**Your instructions**
Skipping all pictures, print exactly the lines below from the one with "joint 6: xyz" through the final line.

+++

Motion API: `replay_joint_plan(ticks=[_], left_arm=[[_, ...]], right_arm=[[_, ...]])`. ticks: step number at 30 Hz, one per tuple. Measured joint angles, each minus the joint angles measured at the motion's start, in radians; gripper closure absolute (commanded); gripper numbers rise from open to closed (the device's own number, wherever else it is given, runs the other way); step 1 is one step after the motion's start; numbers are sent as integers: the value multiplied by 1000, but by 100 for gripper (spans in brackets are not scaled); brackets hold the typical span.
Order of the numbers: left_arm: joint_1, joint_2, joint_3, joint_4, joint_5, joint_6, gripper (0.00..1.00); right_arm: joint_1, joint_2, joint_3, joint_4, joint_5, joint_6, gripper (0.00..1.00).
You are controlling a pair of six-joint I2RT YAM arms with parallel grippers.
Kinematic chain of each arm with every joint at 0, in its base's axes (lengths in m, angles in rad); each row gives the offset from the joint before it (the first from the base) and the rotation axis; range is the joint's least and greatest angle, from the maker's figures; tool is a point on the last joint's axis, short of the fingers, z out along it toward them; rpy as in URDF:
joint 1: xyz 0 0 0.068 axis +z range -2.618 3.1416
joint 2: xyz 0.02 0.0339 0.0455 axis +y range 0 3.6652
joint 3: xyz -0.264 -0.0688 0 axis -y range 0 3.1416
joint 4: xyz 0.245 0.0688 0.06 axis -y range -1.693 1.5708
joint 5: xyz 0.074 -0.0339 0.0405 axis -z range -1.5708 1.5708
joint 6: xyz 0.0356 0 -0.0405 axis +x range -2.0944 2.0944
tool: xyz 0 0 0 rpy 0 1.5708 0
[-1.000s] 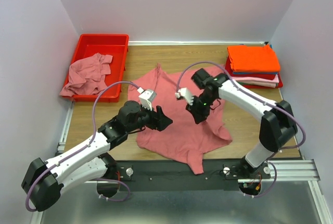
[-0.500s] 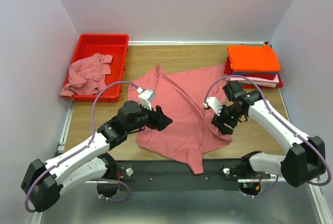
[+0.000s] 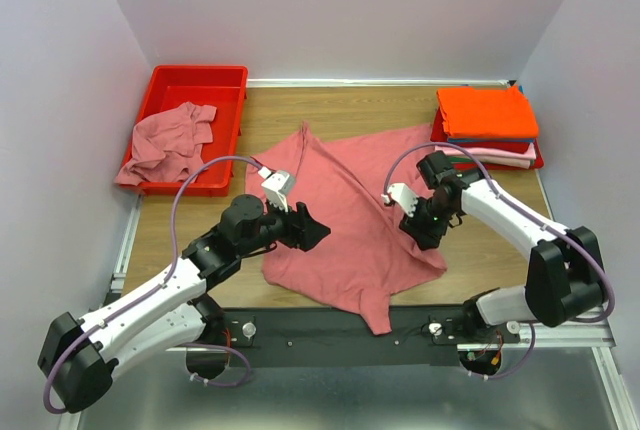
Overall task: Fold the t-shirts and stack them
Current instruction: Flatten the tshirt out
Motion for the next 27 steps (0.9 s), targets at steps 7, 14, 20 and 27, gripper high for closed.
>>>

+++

**Solution to this exercise**
joint 6: xyz 0.0356 0 -0.0405 axis +x range -2.0944 2.0944
tool: xyz 0 0 0 rpy 0 1.5708 0
[-1.000s] 
[-0.500s] 
[+0.000s] 
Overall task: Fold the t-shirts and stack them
Current instruction: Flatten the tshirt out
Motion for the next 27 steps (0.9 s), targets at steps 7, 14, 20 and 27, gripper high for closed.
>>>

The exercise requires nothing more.